Published 26 Sep 2024 in cs.AI and cs.CL | (2409.18028v3)

Abstract: A common practice in LLM usage for complex analytical tasks such as code generation, is to sample a solution for the entire task within the model's context window. Previous works have shown that subtask decomposition within the model's context (chain of thought), is beneficial for solving such tasks. In this work, we point a limitation of LLMs' ability to perform several sub-tasks within the same context window - an in-context hardness of composition, pointing to an advantage for distributing a decomposed problem in a multi-agent system of LLMs. The hardness of composition is quantified by a generation complexity metric, i.e., the number of LLM generations required to sample at least one correct solution.
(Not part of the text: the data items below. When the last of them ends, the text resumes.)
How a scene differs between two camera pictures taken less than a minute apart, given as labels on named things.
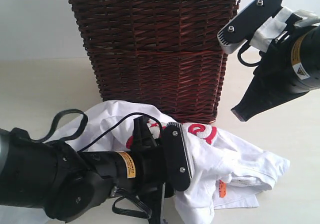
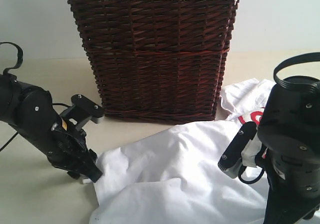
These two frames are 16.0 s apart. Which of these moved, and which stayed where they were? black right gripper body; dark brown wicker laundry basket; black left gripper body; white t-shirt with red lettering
Moved: white t-shirt with red lettering; black left gripper body; black right gripper body
Stayed: dark brown wicker laundry basket
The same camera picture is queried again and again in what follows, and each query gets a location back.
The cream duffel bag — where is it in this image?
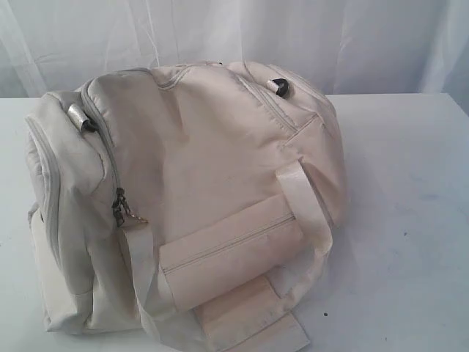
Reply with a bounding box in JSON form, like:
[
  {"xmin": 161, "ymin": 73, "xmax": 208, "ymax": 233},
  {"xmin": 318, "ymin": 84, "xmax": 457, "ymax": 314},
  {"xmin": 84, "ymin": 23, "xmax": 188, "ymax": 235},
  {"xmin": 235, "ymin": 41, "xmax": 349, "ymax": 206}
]
[{"xmin": 26, "ymin": 62, "xmax": 347, "ymax": 351}]

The white backdrop curtain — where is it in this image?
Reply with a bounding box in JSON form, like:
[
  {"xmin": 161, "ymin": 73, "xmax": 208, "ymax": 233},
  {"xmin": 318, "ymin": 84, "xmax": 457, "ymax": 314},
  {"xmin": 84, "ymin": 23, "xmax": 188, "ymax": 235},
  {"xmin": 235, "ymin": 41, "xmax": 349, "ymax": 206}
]
[{"xmin": 1, "ymin": 1, "xmax": 468, "ymax": 105}]

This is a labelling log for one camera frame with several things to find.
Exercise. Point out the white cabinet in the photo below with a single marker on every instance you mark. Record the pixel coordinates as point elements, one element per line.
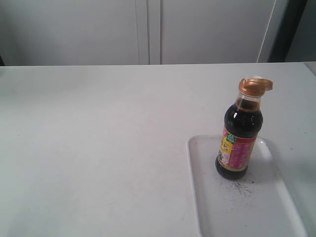
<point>135,32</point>

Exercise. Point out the dark vertical post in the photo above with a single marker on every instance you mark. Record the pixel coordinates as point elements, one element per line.
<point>287,30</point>

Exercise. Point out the dark soy sauce bottle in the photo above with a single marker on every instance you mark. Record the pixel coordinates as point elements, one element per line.
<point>242,122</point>

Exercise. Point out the white plastic tray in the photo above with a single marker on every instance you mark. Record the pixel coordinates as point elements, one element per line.
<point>257,205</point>

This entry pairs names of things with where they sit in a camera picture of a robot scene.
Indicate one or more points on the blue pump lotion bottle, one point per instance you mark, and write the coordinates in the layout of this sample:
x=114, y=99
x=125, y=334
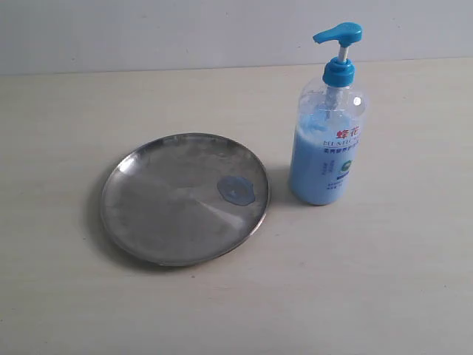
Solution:
x=329, y=123

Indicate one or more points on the blue soap blob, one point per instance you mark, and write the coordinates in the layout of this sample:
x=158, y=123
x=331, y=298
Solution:
x=236, y=190

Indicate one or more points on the round stainless steel plate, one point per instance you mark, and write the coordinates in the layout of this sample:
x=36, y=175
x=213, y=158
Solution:
x=161, y=204
We find a gap between the generation complexity of solving a compositional problem within the same context relative to distributing it among multiple agents, that increases exponentially with the solution's length. We prove our results theoretically and demonstrate them empirically.

Summary

  • The paper introduces in-context hardness, showing that distributing tasks among multiple LLM agents can drastically reduce generation complexity.
  • The study defines a generation complexity metric to quantify how decomposing code tasks affects performance within a single context.
  • The research reveals an exponential complexity gap in single-context tasks, emphasizing the need for distributed solutions to enhance efficiency.

Compositional Hardness in Code Generation Using LLMs

The paper "Compositional Hardness of Code in LLMs - A Probabilistic Perspective" investigates the limitations of LLMs in solving compositional code generation tasks within a singular context window. It offers a probabilistic perspective on the challenges LLMs face when tasked with decomposing a problem into sub-tasks and performing each task within the same context, introducing concepts such as screening and generation complexity to quantify these challenges.

LLMs have demonstrated aptitude across a wide range of applications, yet their ability to perform complex analytical tasks, such as extended code generation, remains limited. A prevailing strategy to manage such tasks has been the adoption of Chain of Thought (COT) decomposition—breaking larger problems into manageable subtasks. Although theoretically successful, limitations emerge due to the intrinsic nature of LLMs' context processing capabilities.

Key Insights and Contributions

  1. In-Context Hardness of Composition: The research identifies a phenomenon termed as in-context hardness of composition, wherein the ability of an LLM to solve concurrent sub-tasks within a single context is restricted. This concept points towards the efficacy of deploying a multi-agent system, where distinct LLM instances handle various sub-tasks independently. The study theorizes and empirically substantiates that task distribution across multiple agents drastically enhances problem-solving efficiency in terms of generation complexity.
  2. Generation Complexity Metric: The researchers introduce generation complexity as a metric to evaluate the number of generations required by an LLM to produce a correct solution. This metric demonstrates how a multi-agent system benefits from lesser generation complexity compared to tackling sub-problems within a single context.
  3. Exponential Gap in Complexity: The paper theoretically proves and experimentally validates that the generation complexity for solving a composite problem in a singular context increasingly diverges from the distributed approach with problem length, resulting in an exponential gap. This highlights a fundamental challenge in leveraging LLMs for lengthy composite tasks efficiently within a single context.
  4. Screening and Autoregressive Noise: The research models LLMs as autoregressive models and discusses how mixing different sub-tasks generates noise, or 'screening', within the latent representations. This screening poses a substantial impediment, exponentially increasing the difficulty of composite problem-solving due to increased noise affecting token prediction. The paper's statistical approach to quantify the impact of this screening provides a concrete framework to understand compositional challenges.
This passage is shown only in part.